There is also a prolonged pressure placed on our blood vessels, which results in our nerves not receiving enough oxygen or nutrients.

So, in response to this pressure, nerves, much like how we respond to pressure, can react in to different ways: They can either become unresponsive and wait until the pressure has been removed, or they will essentially begin to spaz out and rapidly send signals in hopes of sending them in the right direction.

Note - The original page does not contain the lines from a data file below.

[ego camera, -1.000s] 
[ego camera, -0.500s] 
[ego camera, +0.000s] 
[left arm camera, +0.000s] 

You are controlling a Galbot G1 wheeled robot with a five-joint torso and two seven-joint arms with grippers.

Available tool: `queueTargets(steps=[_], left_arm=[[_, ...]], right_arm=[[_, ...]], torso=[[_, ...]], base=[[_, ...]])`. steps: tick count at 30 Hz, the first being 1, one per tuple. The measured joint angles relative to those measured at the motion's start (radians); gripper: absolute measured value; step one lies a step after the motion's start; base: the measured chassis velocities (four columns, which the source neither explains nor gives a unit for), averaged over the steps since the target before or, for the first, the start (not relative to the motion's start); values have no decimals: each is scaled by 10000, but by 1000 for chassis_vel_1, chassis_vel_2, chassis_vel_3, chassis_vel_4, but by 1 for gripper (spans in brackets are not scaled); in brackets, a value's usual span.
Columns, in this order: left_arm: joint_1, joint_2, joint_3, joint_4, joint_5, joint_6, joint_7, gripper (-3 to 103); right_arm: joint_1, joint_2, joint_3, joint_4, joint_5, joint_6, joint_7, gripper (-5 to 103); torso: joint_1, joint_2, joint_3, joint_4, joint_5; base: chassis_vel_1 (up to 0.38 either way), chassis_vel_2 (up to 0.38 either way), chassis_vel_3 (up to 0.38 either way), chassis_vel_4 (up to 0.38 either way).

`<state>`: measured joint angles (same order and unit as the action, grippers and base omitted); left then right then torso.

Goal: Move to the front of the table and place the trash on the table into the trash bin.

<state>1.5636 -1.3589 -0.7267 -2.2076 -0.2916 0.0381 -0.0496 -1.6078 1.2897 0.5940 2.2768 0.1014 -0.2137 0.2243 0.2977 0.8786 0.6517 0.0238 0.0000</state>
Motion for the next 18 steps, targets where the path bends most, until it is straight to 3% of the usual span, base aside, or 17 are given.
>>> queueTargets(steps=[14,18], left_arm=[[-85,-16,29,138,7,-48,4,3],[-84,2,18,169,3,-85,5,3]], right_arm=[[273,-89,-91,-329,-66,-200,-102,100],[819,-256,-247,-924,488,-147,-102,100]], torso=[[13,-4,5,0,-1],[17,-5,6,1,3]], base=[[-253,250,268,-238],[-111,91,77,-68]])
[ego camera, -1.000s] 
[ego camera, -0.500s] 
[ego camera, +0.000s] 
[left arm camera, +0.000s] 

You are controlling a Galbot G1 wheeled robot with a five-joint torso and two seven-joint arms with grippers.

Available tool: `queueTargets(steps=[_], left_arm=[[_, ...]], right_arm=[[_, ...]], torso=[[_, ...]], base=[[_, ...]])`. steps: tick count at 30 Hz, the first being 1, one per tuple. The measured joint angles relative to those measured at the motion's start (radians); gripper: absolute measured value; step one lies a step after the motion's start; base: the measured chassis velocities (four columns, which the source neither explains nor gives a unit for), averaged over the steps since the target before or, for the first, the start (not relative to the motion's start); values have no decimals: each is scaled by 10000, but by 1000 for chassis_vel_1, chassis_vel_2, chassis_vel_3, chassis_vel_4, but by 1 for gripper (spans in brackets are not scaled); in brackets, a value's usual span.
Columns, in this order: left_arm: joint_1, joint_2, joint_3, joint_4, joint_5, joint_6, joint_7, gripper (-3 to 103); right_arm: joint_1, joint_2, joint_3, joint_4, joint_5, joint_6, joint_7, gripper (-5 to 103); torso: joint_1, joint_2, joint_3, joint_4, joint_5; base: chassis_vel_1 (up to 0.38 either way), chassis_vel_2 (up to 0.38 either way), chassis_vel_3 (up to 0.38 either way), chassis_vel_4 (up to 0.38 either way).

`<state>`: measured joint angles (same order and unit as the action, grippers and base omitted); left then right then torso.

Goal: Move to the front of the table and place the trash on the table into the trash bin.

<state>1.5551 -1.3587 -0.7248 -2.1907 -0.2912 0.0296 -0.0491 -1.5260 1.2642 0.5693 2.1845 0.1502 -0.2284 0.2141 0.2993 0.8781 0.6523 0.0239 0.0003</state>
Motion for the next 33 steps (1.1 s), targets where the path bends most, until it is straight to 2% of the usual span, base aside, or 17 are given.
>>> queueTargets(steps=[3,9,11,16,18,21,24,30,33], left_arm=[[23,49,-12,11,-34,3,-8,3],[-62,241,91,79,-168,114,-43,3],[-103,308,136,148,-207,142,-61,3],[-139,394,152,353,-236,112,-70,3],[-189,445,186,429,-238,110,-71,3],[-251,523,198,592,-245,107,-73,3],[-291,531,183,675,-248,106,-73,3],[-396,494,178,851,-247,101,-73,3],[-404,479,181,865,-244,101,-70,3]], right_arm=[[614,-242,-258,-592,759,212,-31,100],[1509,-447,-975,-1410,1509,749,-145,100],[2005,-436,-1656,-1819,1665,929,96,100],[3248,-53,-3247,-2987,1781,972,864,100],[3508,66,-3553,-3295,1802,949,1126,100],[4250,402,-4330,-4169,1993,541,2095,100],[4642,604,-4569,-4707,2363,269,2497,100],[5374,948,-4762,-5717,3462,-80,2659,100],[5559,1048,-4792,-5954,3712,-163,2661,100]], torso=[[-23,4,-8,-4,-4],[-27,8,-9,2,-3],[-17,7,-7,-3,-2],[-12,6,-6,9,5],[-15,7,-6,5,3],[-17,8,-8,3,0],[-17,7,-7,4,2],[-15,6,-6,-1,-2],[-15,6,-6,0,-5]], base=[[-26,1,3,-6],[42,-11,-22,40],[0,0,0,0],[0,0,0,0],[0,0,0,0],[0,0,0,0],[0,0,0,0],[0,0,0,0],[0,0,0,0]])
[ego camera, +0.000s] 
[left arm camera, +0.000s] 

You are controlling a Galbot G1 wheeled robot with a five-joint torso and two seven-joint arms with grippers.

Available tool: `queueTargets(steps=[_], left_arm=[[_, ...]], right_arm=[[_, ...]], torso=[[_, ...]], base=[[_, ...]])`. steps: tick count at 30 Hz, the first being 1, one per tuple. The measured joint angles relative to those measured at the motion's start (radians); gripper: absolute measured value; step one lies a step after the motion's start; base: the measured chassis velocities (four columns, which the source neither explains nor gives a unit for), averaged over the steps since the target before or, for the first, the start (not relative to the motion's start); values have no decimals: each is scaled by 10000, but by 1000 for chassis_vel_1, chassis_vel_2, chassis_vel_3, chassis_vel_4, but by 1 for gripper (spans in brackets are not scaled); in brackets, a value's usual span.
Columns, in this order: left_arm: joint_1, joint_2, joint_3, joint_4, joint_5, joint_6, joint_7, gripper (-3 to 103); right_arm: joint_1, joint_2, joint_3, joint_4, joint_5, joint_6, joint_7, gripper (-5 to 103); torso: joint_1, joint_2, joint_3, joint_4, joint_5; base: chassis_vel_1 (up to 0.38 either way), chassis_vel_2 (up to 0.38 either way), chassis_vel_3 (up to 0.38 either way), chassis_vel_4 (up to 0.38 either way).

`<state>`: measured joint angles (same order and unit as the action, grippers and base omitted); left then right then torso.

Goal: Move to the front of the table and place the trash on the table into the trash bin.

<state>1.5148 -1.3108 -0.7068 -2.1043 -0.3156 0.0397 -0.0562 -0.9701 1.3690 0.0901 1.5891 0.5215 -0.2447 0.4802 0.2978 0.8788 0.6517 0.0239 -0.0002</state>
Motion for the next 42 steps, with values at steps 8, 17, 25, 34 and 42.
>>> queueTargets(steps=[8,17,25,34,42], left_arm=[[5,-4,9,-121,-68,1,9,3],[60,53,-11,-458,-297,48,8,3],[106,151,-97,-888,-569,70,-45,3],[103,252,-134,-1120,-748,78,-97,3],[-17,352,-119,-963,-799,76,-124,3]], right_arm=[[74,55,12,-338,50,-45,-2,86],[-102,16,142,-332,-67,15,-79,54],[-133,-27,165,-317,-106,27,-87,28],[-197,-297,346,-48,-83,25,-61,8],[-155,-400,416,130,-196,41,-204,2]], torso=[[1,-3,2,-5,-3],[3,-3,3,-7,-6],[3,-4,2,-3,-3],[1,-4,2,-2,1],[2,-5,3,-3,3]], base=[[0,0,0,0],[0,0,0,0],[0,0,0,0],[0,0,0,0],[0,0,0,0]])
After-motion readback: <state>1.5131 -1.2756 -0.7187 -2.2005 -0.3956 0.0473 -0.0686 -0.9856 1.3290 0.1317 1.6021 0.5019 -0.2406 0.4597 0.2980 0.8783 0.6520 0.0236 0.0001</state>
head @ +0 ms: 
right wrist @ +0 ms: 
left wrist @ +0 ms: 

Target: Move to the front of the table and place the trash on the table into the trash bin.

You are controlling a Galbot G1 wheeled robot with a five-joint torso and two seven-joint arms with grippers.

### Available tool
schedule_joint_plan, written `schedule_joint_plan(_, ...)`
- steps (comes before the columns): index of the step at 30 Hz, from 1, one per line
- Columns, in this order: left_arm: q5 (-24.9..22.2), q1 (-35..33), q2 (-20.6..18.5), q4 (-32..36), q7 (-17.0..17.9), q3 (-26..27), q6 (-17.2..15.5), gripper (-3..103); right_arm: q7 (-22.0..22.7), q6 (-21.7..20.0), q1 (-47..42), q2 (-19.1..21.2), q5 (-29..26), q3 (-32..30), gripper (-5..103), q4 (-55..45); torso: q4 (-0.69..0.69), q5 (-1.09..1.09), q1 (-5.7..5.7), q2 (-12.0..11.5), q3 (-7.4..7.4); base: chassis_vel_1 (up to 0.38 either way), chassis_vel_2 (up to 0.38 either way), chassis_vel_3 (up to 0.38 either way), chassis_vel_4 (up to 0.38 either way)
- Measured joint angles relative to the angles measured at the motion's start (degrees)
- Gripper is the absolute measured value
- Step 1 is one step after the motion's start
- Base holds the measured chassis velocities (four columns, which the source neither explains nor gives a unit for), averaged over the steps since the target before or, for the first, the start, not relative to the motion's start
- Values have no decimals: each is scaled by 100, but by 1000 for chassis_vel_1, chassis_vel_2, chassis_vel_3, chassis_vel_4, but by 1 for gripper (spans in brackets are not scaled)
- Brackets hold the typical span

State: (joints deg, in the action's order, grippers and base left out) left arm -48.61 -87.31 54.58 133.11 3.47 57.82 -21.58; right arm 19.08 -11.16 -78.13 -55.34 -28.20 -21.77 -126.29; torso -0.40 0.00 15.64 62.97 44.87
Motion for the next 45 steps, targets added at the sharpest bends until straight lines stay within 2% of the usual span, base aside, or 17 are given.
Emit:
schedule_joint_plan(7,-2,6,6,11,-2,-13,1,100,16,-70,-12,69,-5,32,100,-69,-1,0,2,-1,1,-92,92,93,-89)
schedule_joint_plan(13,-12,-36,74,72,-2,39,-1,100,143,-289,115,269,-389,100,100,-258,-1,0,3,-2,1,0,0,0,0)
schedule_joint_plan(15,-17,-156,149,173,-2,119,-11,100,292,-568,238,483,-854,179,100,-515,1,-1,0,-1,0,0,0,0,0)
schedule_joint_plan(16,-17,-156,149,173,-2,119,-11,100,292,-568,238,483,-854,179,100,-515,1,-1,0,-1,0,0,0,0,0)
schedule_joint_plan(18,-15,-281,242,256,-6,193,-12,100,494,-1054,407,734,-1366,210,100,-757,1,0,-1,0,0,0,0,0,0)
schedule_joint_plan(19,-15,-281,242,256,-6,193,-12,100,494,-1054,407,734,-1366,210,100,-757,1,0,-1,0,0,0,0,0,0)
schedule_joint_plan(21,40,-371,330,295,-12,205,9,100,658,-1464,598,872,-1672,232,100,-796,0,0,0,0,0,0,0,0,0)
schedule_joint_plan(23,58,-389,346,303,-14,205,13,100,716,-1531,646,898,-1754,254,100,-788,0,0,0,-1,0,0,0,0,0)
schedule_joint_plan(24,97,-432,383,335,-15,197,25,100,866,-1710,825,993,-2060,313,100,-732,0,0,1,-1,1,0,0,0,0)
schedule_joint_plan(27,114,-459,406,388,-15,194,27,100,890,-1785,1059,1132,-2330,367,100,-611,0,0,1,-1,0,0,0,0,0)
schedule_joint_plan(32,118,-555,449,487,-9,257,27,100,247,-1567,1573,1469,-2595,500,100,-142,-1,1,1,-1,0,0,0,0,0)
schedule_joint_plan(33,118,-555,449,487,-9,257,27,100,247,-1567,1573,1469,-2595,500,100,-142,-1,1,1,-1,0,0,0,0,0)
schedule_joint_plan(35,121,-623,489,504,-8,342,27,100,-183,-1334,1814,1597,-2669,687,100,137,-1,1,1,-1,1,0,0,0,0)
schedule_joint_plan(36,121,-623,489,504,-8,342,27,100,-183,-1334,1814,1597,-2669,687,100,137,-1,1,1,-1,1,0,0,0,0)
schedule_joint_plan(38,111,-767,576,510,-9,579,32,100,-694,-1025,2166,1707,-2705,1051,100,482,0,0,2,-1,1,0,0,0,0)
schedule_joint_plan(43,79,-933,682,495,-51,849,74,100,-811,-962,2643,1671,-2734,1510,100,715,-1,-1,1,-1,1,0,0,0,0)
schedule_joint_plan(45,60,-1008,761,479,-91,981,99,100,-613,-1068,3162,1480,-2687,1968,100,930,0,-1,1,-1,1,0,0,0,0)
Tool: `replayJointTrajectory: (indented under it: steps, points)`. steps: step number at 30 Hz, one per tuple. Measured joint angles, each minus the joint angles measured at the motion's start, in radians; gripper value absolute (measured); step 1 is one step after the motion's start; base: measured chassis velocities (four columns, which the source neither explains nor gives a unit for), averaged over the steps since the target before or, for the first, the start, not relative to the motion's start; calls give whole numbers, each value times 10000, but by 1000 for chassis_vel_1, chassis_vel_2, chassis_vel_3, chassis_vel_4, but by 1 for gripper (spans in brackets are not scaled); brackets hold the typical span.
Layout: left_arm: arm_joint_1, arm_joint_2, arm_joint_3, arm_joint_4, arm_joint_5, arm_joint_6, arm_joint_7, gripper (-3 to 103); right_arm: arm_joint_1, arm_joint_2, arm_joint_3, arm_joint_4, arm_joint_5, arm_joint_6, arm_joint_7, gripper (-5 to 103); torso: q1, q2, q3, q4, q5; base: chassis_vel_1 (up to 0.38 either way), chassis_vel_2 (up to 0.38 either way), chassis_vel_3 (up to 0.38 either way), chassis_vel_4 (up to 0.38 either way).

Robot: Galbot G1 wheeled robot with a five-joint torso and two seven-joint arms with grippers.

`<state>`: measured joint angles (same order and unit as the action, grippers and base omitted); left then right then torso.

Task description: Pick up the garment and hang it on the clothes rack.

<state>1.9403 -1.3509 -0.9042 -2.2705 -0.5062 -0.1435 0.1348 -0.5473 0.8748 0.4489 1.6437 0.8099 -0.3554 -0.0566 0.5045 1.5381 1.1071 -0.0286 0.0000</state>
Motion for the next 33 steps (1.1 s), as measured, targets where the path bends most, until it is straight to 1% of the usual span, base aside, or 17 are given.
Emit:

Now, the latter causes a problem because we have a lot of different nerves feeding our brains with a lot of different information: some inform us about temperature, some others about pressure on our skin and so forth. So when the nerves start spastically sending signals, the brain is unable to fully interpret what is happening and gets a mix of signals about warmth and numb sensations as well as conflicting signals about being cold and tingling sensations. This is why our sleeping limbs are described as having pins and needles. The mix of signals results in a mix of sensations, including an odd duality of numbness and tingling.

How to wake up your limbs

Many people try to hit their limbs that have fallen asleep. That doesn’t really do anything, unfortunately. The best we can do is to change our positions to remove the pressure and wait for the blood flow and nerve responses to return to normal.

And that’s all there is to know about pins and needles. Ironically, my foot has now fallen asleep so it’s time to practice what I preach.